## Directions for this task
In the records below, find each line that holds "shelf" and return it.

## Entries supplied

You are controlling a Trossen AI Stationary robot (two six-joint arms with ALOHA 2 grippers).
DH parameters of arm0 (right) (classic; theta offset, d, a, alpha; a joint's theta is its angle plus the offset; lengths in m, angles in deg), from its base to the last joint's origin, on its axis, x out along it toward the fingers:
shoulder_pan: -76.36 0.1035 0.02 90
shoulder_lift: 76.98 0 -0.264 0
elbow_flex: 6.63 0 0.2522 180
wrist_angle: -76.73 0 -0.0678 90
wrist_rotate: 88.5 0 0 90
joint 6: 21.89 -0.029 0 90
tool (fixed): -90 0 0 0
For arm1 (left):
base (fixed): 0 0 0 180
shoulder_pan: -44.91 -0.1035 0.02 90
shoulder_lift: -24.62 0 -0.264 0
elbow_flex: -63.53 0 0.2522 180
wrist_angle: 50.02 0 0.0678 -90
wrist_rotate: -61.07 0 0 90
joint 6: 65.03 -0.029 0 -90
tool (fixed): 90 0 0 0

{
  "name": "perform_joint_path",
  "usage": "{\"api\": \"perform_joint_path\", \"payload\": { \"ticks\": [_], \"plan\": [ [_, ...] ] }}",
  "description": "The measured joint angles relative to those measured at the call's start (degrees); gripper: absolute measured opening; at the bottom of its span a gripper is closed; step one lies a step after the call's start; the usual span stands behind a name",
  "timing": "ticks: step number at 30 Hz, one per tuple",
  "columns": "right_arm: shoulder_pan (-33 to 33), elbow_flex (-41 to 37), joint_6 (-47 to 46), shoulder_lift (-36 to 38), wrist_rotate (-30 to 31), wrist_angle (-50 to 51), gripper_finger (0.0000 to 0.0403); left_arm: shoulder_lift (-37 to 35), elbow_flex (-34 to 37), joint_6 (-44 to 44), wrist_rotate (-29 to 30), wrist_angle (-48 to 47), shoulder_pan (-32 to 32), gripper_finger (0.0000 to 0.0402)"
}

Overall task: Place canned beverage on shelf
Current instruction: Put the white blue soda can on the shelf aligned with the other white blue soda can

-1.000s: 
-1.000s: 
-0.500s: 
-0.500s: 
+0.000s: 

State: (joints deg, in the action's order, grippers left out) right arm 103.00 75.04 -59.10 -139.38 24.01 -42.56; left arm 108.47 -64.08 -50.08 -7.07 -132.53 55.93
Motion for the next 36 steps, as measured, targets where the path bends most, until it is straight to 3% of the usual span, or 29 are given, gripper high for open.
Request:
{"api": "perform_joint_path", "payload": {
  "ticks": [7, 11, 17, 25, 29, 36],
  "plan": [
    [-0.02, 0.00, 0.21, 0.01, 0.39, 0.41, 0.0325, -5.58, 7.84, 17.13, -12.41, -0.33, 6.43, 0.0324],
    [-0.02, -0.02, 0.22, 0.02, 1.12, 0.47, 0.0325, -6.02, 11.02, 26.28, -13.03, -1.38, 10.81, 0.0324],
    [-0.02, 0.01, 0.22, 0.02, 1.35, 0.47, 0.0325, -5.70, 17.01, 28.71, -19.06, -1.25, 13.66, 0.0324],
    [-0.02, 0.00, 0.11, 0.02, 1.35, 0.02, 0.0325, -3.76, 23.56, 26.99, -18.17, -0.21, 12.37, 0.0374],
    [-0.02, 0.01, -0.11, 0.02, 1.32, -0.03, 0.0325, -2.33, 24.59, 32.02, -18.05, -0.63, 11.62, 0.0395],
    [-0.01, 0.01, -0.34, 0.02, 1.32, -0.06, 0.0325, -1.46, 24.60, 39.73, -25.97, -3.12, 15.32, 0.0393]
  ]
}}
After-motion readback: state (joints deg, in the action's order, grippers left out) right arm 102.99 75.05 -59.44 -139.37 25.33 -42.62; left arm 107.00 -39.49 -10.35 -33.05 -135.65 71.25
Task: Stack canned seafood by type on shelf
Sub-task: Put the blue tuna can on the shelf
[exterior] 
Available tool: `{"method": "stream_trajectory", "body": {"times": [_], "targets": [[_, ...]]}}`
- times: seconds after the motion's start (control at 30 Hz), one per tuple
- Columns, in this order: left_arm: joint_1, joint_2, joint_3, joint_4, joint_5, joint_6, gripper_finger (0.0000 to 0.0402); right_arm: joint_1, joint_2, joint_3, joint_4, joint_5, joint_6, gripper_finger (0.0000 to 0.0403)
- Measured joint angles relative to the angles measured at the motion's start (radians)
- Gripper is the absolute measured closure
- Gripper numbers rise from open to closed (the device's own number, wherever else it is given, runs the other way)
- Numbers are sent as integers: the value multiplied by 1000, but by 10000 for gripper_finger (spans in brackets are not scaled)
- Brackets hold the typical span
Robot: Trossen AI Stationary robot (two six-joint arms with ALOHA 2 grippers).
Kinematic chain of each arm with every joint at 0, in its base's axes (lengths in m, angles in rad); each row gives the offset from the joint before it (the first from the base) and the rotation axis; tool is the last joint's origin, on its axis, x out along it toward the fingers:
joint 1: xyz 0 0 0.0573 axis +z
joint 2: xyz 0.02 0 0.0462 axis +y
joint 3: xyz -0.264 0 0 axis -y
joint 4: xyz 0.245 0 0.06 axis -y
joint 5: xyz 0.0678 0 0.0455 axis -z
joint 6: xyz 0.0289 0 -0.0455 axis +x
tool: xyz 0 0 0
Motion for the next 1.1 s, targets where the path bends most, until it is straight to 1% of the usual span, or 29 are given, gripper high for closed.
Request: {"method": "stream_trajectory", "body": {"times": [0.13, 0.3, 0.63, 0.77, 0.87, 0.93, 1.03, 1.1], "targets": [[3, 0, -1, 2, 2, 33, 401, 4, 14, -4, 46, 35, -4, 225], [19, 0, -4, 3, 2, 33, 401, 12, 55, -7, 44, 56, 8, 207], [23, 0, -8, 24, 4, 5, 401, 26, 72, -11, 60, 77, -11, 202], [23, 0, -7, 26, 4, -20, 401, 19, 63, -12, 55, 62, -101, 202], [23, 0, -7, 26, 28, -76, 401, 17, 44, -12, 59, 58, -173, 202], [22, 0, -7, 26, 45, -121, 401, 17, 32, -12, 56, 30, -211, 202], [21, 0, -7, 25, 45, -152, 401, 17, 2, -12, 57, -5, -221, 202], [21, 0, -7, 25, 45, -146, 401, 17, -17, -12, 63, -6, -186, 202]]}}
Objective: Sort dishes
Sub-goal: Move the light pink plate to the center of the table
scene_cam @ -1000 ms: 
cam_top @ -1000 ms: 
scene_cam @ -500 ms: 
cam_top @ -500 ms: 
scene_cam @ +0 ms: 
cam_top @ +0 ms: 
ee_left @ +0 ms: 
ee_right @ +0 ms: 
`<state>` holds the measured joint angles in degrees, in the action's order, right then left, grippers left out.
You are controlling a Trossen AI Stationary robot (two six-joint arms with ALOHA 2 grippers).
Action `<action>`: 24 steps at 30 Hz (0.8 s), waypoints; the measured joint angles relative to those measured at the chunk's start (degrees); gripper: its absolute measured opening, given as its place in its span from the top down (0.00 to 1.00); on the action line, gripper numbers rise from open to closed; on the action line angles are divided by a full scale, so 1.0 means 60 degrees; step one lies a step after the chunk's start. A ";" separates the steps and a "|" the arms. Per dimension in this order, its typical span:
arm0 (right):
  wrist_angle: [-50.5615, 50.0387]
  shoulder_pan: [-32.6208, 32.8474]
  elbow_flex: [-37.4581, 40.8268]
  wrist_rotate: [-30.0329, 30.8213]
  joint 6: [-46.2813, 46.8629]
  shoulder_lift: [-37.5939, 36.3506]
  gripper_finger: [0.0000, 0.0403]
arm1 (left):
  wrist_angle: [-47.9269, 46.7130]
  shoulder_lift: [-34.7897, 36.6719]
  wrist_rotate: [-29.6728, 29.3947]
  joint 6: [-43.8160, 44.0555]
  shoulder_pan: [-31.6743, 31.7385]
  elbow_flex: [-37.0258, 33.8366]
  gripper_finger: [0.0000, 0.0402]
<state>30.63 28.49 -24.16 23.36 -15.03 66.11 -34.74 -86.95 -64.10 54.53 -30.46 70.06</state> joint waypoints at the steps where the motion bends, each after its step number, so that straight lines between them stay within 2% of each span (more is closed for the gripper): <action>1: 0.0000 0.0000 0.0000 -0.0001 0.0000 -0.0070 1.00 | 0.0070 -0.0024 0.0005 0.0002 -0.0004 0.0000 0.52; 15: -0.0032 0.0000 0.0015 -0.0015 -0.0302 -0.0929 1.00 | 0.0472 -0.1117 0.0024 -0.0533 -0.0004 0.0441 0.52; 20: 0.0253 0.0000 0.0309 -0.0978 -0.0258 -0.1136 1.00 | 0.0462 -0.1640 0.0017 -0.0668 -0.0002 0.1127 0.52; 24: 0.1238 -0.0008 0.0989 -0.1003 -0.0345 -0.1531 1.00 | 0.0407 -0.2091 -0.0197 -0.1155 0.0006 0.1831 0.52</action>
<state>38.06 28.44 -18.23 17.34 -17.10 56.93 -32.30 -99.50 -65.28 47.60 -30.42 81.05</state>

## Output
Overall task: Place canned beverage on shelf
Current instruction: Put the white blue soda can on the shelf aligned with the other white blue soda can
Task: Stack canned seafood by type on shelf
Sub-task: Put the blue tuna can on the shelf

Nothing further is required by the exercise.